Em alguns momentos, a flor achava que não poderia se livrar da mulher. Ao mesmo tempo em que não queria estar naquela relação abusiva, sentia que precisava ficar. “Eu não sei porque voltava, parecia que tinha alguma coisa me empurrando. Chegou a um ponto que se ela falasse um ‘a’, tudo desmoronava. Parecia que havia uma sombra preta nas minhas costas que me seguia o resto do dia; era horrível”.
Por manterem um relacionamento aberto, Lírio se envolvia frequentemente com outras mulheres e, em determinado momento, firmou um compromisso sério com uma delas. Rosa entendeu e aceitou bem essa condição, e devido às circunstâncias, decidiu se afastar de Lírio. No entanto, a sensação de alívio causado por esse afastamento foi temporário, já que ela continuava a importunar Rosa, numa tentativa de mantê-la sob controle.
Certa vez, Rosa conheceu uma moça de Campinas-SP em um aplicativo de relacionamento. Entusiasmada com a mudança de ares, convidou-a para passar um final de semana com ela, em Sorocaba- -SP, onde a moça queria conhecer uma casa noturna. “Eu levei ela para lá, nós ficamos juntas e eu a beijei, claro. Em um momento da noite, vi a Lírio, com uma garota que não era a namorada dela, me observando; eu fingi não ver e ignorei”.
No final da noite, Rosa e sua acompanhante esperavam pela carona para casa, foi quando Lírio se sentou próximo às duas, junto com uma outra mulher, na intenção de ouvir a conversa que Rosa mantinha com a moça de Campinas.

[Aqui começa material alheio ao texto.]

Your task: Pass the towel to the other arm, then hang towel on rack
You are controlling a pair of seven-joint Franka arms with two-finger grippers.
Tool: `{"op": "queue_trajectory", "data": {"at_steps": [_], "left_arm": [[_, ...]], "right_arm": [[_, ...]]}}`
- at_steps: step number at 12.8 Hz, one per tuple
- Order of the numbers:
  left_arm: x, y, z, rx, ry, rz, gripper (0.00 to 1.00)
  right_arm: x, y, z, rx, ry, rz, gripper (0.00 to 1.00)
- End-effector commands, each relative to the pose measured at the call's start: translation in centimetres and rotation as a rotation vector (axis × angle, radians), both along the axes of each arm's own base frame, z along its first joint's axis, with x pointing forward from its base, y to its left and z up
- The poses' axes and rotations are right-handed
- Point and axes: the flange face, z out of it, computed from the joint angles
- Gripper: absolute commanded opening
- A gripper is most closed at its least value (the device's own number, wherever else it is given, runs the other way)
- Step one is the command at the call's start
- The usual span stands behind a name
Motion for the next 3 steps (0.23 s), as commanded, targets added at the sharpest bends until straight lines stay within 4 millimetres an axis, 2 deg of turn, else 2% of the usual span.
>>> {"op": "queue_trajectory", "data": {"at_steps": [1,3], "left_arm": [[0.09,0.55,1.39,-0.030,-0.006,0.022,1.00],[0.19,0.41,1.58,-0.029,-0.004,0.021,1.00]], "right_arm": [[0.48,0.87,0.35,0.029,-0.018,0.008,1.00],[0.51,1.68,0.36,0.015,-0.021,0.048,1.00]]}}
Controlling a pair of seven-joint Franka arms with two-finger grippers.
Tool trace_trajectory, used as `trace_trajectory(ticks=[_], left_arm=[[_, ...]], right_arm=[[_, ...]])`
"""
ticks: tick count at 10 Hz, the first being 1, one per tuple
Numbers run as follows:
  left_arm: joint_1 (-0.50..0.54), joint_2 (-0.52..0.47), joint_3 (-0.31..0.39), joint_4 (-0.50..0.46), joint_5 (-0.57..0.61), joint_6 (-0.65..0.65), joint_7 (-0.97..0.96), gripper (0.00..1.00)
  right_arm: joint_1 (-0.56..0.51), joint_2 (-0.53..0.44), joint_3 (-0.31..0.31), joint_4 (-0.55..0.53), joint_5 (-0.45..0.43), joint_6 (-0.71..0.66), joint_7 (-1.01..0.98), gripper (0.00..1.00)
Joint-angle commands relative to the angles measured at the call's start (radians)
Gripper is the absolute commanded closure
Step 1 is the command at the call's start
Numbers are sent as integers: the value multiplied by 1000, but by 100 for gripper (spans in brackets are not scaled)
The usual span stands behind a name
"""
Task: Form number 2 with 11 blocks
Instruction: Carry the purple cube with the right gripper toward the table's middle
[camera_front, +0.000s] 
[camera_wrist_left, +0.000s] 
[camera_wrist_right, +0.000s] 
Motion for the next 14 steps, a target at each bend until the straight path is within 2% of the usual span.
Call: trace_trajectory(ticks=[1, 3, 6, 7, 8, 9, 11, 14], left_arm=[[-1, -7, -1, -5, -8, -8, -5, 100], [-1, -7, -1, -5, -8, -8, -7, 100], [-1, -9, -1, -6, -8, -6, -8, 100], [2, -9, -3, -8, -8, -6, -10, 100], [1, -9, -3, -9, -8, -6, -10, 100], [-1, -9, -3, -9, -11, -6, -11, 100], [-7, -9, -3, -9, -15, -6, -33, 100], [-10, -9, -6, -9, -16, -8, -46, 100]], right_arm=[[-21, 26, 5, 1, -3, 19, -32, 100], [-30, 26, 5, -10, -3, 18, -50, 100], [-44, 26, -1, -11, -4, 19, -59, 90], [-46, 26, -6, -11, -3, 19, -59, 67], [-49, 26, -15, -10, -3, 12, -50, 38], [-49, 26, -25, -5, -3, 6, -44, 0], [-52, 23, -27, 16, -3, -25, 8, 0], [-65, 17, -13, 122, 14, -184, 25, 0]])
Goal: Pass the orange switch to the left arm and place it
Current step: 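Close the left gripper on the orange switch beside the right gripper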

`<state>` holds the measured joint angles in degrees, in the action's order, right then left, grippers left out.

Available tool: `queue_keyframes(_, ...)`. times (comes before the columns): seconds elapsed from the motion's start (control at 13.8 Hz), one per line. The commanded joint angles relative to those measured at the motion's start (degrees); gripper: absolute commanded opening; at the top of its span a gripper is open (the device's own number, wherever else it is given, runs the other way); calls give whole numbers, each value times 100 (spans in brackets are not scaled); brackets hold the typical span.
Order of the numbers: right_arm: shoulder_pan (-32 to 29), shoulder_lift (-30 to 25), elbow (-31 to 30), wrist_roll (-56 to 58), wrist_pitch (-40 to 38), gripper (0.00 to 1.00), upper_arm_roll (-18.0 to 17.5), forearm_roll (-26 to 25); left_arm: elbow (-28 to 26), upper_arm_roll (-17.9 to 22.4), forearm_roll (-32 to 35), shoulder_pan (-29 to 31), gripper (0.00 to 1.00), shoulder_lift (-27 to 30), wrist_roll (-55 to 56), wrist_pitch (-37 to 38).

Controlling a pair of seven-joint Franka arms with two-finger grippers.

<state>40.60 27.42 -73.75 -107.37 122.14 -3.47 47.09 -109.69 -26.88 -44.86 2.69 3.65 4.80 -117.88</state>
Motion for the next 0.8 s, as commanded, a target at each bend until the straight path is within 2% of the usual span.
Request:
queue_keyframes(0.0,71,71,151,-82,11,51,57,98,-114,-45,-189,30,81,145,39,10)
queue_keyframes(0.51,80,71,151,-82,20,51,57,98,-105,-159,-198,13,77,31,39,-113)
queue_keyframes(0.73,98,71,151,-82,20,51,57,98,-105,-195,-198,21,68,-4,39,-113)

“Uma semana depois, eu fui almoçar e a Lírio estava no refeitório. Começou a perguntar da minha vida amorosa; eu só concordava com as acusações dela. No mesmo dia, ela foi até mim, em horário de trabalho, e disse ‘a gente vai conversar’”. A flor conta que começou a argumentar que não tinha nada para conversar, mas ela insistiu, partindo para a agressão. “Você vai sentar aqui e vai ouvir o que eu
tenho para falar”, forçou, puxando-a pelo braço.
Com insultos sobre a mulher que a acompanhava na balada, Lírio passou cerca de uma hora afirmando que Rosa pertencia a ela. “Eu não quero que você saia com ninguém. Não quero que você fique com ninguém”, repetia.

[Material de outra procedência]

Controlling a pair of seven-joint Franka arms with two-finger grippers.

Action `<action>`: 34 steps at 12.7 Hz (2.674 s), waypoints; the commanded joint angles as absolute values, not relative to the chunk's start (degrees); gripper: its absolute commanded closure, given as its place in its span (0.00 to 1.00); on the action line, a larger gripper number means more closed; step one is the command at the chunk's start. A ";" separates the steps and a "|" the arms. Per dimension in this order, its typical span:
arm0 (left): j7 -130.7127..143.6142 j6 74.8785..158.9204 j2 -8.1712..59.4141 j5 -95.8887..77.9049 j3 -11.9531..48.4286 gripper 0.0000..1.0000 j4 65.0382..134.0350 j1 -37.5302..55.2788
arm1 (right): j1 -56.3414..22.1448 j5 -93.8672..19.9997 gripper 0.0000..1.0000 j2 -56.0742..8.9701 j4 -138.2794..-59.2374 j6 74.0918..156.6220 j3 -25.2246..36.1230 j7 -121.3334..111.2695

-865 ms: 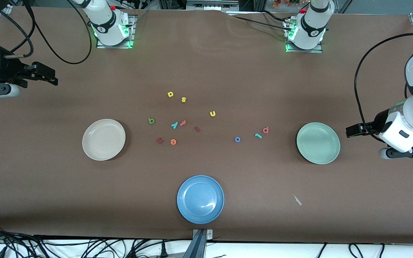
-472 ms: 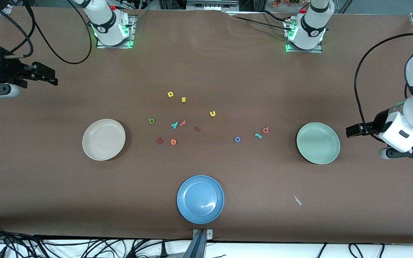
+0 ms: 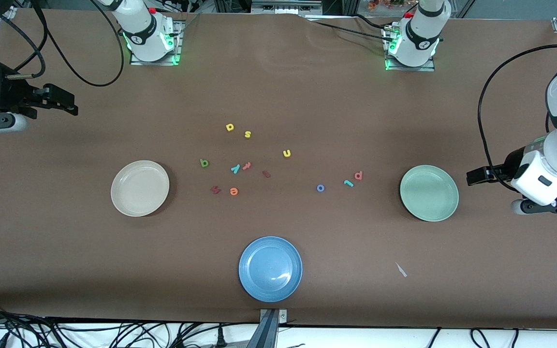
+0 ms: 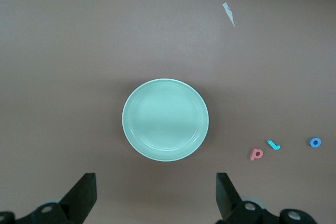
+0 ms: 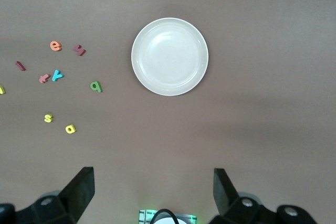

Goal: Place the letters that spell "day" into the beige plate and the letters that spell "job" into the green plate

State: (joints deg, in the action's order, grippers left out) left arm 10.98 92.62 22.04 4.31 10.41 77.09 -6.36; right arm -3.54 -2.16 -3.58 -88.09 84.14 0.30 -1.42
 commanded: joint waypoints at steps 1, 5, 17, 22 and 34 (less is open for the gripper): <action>9.84 92.72 21.45 3.34 10.20 0.00 77.52 -6.33 | -3.78 -1.49 0.00 -3.60 -88.33 83.94 0.26 -2.29; 9.84 92.72 21.45 3.34 10.20 0.00 77.52 -6.50 | -3.95 -1.41 0.00 -3.96 -88.33 83.94 0.09 -2.20; 9.76 92.90 21.80 3.34 10.20 0.00 77.61 -6.42 | -3.87 -1.76 0.00 -4.48 -89.38 84.37 0.18 -2.29; 9.76 92.90 21.80 3.34 10.20 0.00 77.61 -6.42 | -3.87 -1.67 0.00 -5.10 -89.47 84.90 0.18 -2.29; 9.84 92.90 21.88 3.34 10.20 0.00 77.61 -6.24 | -3.87 -1.76 0.00 -5.63 -89.47 85.25 0.09 -2.29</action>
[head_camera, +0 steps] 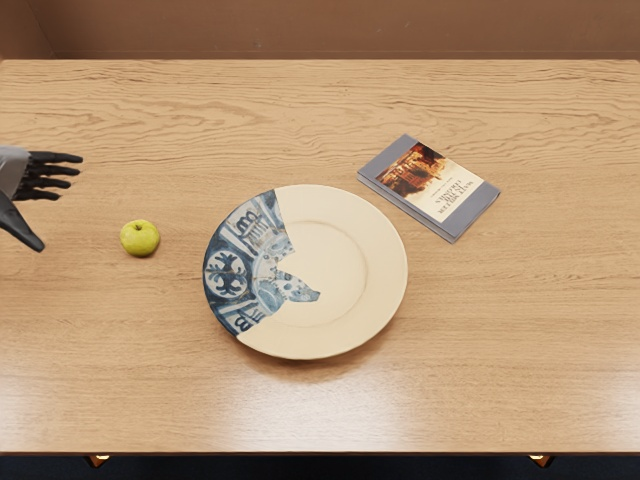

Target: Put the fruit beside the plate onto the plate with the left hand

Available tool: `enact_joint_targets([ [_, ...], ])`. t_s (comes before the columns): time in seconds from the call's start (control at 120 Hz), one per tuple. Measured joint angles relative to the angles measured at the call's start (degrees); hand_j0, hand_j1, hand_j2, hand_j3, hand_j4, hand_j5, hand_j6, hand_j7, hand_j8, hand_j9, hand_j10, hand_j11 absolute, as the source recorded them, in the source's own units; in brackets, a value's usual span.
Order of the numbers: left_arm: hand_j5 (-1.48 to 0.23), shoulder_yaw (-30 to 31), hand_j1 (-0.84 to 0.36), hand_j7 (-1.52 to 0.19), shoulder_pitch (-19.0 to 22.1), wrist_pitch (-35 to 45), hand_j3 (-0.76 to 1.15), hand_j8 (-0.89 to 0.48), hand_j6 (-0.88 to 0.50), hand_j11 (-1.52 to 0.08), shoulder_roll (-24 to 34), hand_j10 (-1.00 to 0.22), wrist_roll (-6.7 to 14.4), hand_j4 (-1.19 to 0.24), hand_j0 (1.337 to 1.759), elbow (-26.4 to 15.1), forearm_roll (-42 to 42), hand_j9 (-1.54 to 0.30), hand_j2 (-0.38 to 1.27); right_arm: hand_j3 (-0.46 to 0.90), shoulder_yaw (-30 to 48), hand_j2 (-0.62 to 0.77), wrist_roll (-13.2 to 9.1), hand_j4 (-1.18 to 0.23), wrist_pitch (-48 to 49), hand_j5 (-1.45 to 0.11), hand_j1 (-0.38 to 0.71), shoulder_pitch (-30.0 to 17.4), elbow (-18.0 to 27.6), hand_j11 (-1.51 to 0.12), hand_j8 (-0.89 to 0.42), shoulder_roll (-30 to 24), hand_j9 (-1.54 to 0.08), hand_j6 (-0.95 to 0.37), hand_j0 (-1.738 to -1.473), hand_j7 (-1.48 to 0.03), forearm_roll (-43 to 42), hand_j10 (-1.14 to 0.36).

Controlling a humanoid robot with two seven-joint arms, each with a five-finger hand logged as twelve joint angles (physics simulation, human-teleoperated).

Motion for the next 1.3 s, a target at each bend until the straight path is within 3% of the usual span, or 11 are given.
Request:
enact_joint_targets([
  [0.375, 0.0, 0.6, 0.35, 0.0, 1.4, 0.3, 0.0, -0.01, -0.01, 0.0, -0.8, 0.0, 0.0, -0.01, 1.658, 1.8, 0.8, 0.0, 0.0, 0.0, 0.0, 0.0, 0.0, 0.0, -0.1, 0.0, -0.35, 0.1, -0.4, 0.0, 0.0, 0.0, 0.0, 0.0, -1.658, 0.0, 0.0, 0.0],
  [0.55, 0.0, 3.6, 0.35, 0.0, 0.0, 9.1, 0.0, -0.01, -0.01, 0.0, -1.1, -0.01, -0.1, -0.01, 1.658, 1.4, 1.9, 0.0, 0.0, 0.0, 0.0, 0.0, 0.0, 0.0, -0.1, 0.0, -0.35, 0.1, -0.4, 0.0, 0.0, 0.0, 0.0, 0.0, -1.658, 0.0, 0.0, 0.0],
  [0.692, -0.01, 12.8, 0.34, -0.01, -7.5, 19.6, 0.0, -0.01, -0.01, -0.01, -6.5, -0.01, -0.1, -0.01, 1.658, 1.3, 2.0, -0.01, 0.0, 0.0, 0.0, 0.0, 0.0, 0.0, -0.1, 0.0, -0.35, 0.1, -0.4, 0.0, 0.0, 0.0, 0.0, 0.0, -1.658, 0.0, 0.0, 0.0],
  [0.942, -0.01, 30.7, 0.34, -0.01, -13.4, 36.4, 0.0, -0.01, -0.01, -0.01, -17.0, -0.01, 0.3, -0.01, 1.658, 0.9, -0.5, -0.01, 0.0, 0.0, 0.0, 0.0, 0.0, 0.0, -0.1, 0.0, -0.35, 0.1, -0.4, 0.0, 0.0, 0.0, 0.0, 0.0, -1.658, 0.0, 0.0, 0.0],
  [1.175, -0.02, 37.2, 0.34, -0.02, -17.1, 43.3, 0.0, -0.01, -0.01, -0.02, -20.8, -0.01, 1.3, -0.01, 1.658, -6.4, -5.6, -0.02, 0.0, 0.0, 0.0, 0.0, 0.0, 0.0, -0.1, 0.0, -0.35, 0.1, -0.4, 0.0, 0.0, 0.0, 0.0, 0.0, -1.658, 0.0, 0.0, 0.0],
  [1.3, -0.02, 38.8, 0.33, -0.02, -17.5, 45.5, 0.0, -0.01, -0.01, -0.02, -22.6, -0.01, 1.4, -0.01, 1.658, -8.4, -7.7, -0.02, 0.0, 0.0, 0.0, 0.0, 0.0, 0.0, -0.1, 0.0, -0.35, 0.1, -0.4, 0.0, 0.0, 0.0, 0.0, 0.0, -1.658, 0.0, 0.0, 0.0],
])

Sobre a namorada de Lírio, Rosa sentia um misto de pena e culpa. “Eu me perguntava se ela agredia a T. da mesma forma que me agredia. Não sei o porquê, mas eu sabia me defender, mas a via [namorada] tão Indefesa, sabe? Pensava coisas como ‘será que ela a belisca também?’, ‘será que ela dá socos e chutes nela?’. Quando o namoro entre Lírio e T. acabou, Rosa decidiu conversar com T. e, depois de um tempo, acabaram se tornando amigas, unidas pelo momentos abusivos que passaram com Lírio.
Questionada sobre se a história teve um fim, Rosa sorri e responde secamente: “Ela me contatou anteontem falando que me amava, que eu sou um monstro por abandoná-la. Quando penso que ela seguiu a vida dela, ela volta, sempre volta. Estou saindo com um novo alguém e, como temos amigos em comum, ela sempre fica sabendo”, desabafa. Hoje, a flor não se sente mais dependente de Lírio. Embora saiba que ela ainda está ali, hoje prefere dar prioridade a si mesma. “Desejo que ela siga sua vida, porque estou fazendo isso”, conclui.